[Task]:
Starting with the first line of the data below, copy each line up to and including the one containing "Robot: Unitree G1". Pictures stay out.

· · · · ·

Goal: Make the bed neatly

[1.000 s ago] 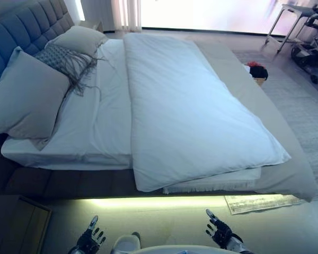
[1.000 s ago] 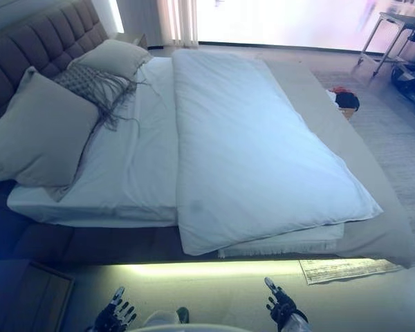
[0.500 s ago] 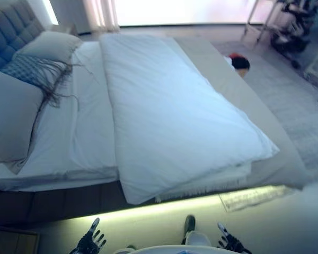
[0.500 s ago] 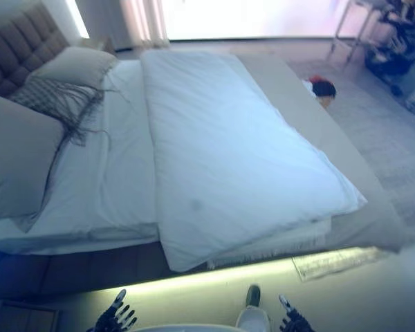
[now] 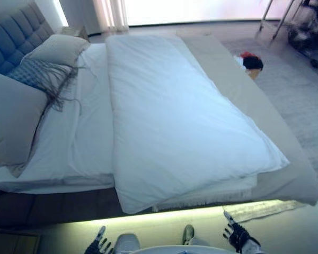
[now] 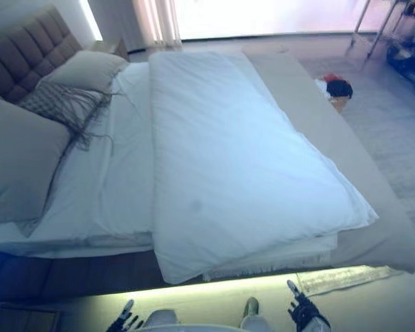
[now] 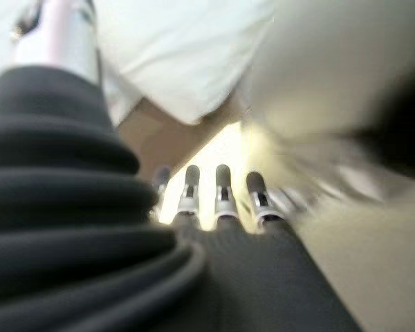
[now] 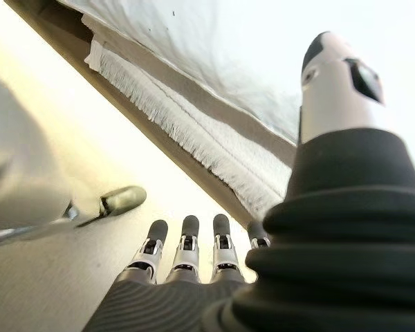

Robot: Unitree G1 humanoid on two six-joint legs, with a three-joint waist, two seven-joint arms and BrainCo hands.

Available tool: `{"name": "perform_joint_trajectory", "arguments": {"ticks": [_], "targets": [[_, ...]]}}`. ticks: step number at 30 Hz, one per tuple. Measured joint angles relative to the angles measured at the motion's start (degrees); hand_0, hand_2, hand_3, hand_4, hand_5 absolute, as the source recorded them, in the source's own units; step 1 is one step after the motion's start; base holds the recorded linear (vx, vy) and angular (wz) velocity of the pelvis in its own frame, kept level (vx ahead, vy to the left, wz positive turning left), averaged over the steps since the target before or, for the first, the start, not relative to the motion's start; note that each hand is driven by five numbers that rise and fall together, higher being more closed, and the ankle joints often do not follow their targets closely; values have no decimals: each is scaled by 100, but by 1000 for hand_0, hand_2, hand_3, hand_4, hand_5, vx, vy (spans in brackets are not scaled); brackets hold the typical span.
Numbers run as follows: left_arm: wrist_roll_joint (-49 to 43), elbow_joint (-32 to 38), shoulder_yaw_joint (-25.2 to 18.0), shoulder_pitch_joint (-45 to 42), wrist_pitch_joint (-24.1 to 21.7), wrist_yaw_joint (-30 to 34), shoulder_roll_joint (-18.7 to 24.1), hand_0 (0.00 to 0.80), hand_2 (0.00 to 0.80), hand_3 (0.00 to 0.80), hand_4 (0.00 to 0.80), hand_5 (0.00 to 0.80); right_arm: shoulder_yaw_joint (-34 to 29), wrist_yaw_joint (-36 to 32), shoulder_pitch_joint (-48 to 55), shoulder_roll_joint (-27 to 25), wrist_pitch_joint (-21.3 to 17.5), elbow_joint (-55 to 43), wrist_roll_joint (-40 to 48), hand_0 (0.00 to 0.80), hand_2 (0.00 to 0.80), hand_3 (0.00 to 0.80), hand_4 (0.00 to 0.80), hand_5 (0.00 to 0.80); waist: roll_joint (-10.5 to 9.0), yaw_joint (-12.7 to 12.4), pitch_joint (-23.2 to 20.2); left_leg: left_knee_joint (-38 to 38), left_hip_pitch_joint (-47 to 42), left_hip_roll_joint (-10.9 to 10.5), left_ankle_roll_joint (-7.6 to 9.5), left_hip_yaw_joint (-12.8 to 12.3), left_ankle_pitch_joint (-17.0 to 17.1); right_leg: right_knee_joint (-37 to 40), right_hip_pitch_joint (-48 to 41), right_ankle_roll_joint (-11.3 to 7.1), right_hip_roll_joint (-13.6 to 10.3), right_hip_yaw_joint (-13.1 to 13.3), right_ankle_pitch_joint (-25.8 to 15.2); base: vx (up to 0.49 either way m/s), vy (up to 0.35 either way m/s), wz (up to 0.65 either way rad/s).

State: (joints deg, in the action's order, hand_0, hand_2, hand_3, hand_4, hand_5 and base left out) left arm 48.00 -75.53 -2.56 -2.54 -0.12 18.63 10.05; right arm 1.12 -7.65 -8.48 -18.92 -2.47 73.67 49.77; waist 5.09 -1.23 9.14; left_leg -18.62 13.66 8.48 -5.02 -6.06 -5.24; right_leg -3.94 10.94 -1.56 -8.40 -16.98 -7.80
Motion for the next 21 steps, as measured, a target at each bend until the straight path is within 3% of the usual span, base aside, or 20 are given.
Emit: {"name": "perform_joint_trajectory", "arguments": {"ticks": [2,4,5,6,7,12,15,21], "targets": [[73,27,139,320,-29,-3,122,0,0,0,0,0,30,-58,-111,42,12,-91,233,0,0,0,0,0,-54,75,176,124,200,-36,50,-10,36,-354,302,-133,-133,97,199,-161,62,-4],[268,151,138,774,-121,9,305,0,0,0,0,0,3,-54,-203,80,30,-73,417,0,0,0,0,0,-321,67,377,400,379,-208,11,-25,40,-627,608,-99,-324,132,381,-98,23,62],[355,205,157,969,-145,2,372,0,0,0,0,0,-23,-50,-382,76,23,-67,543,0,0,0,0,0,-430,108,525,110,500,-279,56,-29,69,-665,733,-102,-419,106,384,-104,-8,48],[356,229,168,1037,-144,-4,360,0,0,0,0,0,-43,-47,-583,0,23,-73,627,0,0,0,0,0,-321,152,660,-58,477,-231,36,-18,39,-749,765,-104,-383,65,382,-111,-30,39],[408,216,200,1124,-134,-23,379,0,0,0,0,0,-37,-18,-767,-36,9,-99,726,0,0,0,0,0,-290,212,817,-43,475,-231,129,-38,43,-917,805,-160,-418,116,446,-123,-46,28],[785,351,262,1427,-138,-126,490,0,0,0,0,0,-37,100,-1642,-97,73,-107,841,0,0,0,0,0,-232,156,1298,-656,1067,-231,232,2,-128,-1360,1298,-171,-519,185,537,-76,-25,14],[795,387,366,1534,-130,-132,487,0,0,0,0,0,-31,130,-2120,-186,166,-109,954,0,0,0,0,0,-122,143,1491,-1019,1397,-238,240,8,-235,-1755,1628,-169,-599,239,652,-54,9,0],[1005,667,484,1696,-124,-175,490,0,0,0,0,0,-20,94,-2485,-486,298,-109,1022,0,0,0,0,0,-124,31,1686,-1558,1976,-266,261,52,-411,-2527,2327,-141,-761,361,972,-23,0,4]]}}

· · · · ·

[Response area]:
Goal: Make the bed neatly

[1.000 s ago] 
[1.000 s ago] 
[0.500 s ago] 
[0.500 s ago] 
[now] 
[now] 
[now] 
[now] 

Robot: Unitree G1 humanoid on two six-joint legs, with a three-joint waist, two seven-joint arms and BrainCo hands.

The required output has been supplied.